A marginal income and cost analysis of the effect of nutrient density on the performance of white leghorn hens in battery cages
Title:
A marginal income and cost analysis of the effect of nutrient density on the performance of white leghorn hens in battery cages
Author:
de Groote, G.
Appeared in:
British poultry science
Paging:
Volume 13 (1972) nr. 5 pages 503-520
Year:
1972-09
Contents:
In an experiment lasting 40 weeks with 576 caged White Leghorn (WL) hens and using linearly programmed least-cost rations, the influence of increasing the nutrient density by increments of 100 kcal metabolisable energy (ME)/kg food, within the range 2500 to 3200 kcal ME/kg, on production was studied. Increasing the nutrient density was accompanied by increases in egg weight, body weight and ME intake/hen d but mortality and the number of eggs laid were not affected (P<0.01). From a regression analysis carried out on the combined results of this and of another similar experiment, it was found that with each 100 kcal/kg rise in the ME content, the mean ME intake/hen d increased by 3.14 ± 0.59 kcal, the body weight by 38.85 ± 10.7 g and the egg weight by 0.21 ± 0.04 g. A marginal income and cost analysis, using the above data, was carried out for three price situations of raw materials in 1970 and for two price situations of eggs and carcasses. The rations had a marginal cost structure for each nutrient density. From the analyses it appeared that the effect of the increases in egg and body weight in determining the most profitable nutrient density were at least as important from the economic point of view as the influence of the increased ME intake caused by increasing nutrient density.

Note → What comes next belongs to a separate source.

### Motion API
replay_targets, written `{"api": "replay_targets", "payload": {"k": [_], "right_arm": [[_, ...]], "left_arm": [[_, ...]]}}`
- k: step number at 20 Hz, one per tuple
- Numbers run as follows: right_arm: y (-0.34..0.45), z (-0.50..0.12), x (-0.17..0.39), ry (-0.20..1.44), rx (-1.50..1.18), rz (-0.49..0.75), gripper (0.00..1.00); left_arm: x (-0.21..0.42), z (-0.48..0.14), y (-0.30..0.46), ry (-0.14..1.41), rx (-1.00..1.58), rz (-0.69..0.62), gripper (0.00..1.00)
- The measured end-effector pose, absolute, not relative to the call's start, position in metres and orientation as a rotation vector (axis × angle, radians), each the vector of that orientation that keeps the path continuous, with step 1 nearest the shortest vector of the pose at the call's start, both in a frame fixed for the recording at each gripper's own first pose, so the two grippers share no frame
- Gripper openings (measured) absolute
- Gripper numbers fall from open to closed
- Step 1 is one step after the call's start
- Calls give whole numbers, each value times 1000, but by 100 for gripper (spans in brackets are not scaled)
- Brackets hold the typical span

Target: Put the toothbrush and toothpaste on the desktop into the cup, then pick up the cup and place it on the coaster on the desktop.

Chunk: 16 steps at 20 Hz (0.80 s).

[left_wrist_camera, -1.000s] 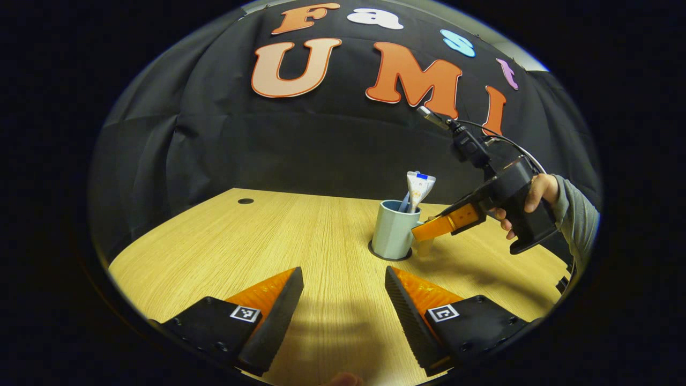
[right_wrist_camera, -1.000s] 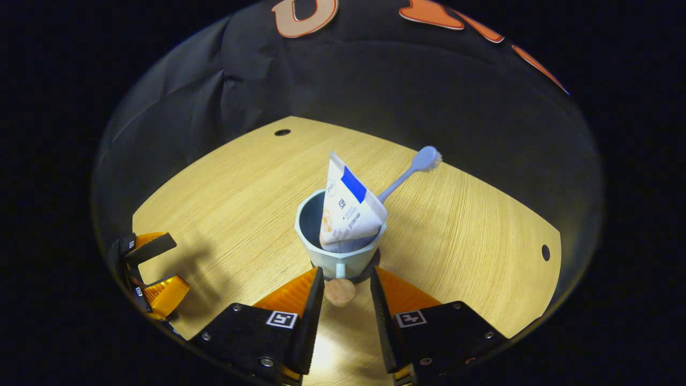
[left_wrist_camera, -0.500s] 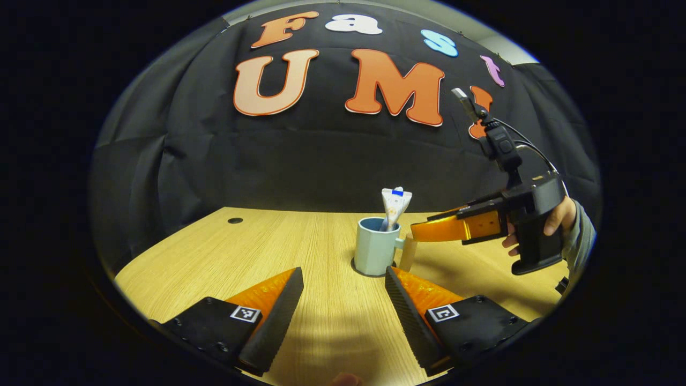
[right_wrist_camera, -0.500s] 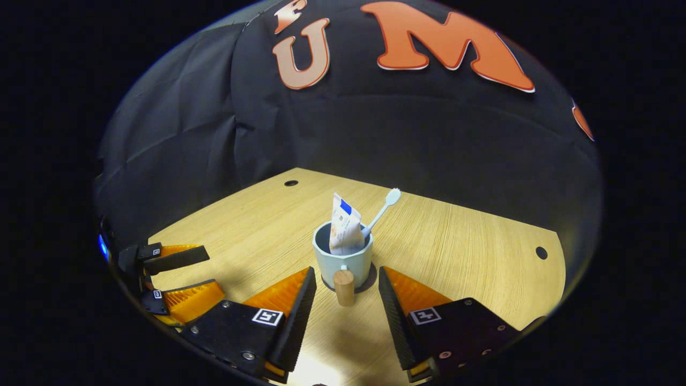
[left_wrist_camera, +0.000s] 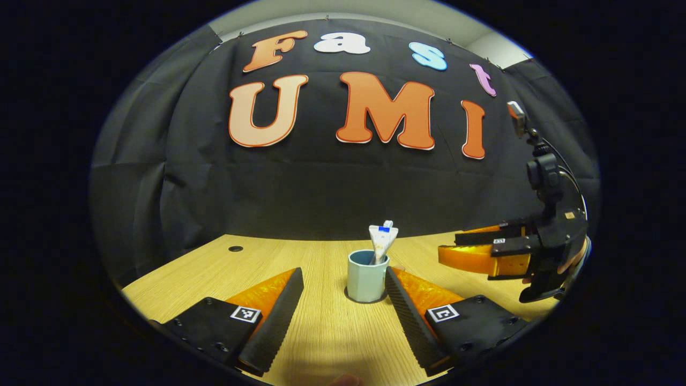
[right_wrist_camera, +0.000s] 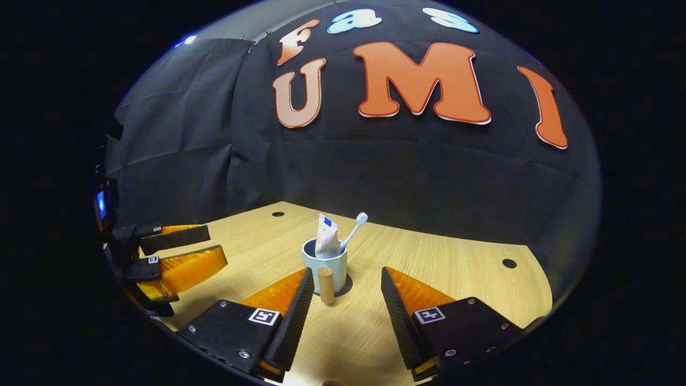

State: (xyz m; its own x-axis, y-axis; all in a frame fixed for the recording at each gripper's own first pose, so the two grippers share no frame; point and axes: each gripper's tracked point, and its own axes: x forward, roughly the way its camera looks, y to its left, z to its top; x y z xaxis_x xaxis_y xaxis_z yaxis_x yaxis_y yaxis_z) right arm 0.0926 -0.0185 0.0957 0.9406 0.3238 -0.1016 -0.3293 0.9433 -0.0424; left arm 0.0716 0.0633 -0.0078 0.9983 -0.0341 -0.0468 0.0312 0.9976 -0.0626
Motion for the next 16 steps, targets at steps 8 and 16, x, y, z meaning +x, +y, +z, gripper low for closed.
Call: {"api": "replay_targets", "payload": {"k": [8, 16], "right_arm": [[-63, 100, 62, -55, -67, 153, 77], [-95, 116, 31, -181, -65, 49, 77]], "left_arm": [[62, 18, 61, -37, -62, 5, 97], [58, 36, 56, -119, -62, 13, 97]]}}
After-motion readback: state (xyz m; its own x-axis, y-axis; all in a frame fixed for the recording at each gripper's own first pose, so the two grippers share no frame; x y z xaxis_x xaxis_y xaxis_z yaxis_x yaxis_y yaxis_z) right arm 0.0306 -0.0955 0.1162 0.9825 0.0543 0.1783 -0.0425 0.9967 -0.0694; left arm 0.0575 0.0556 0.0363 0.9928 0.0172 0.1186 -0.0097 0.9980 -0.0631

In the price situations considered, they neutralised the effect of one another, so that the diets with the lowest cost per calorie were also the most profitable. For every price situation of raw materials, eggs and hens, the economical optimal food composition can be quickly and accurately determined by making use of the marginal profit analysis. It is also possible to couple the regression analysis for the adaptation of the mathematical functions to the parametric computer program which calculates the least-cost rations.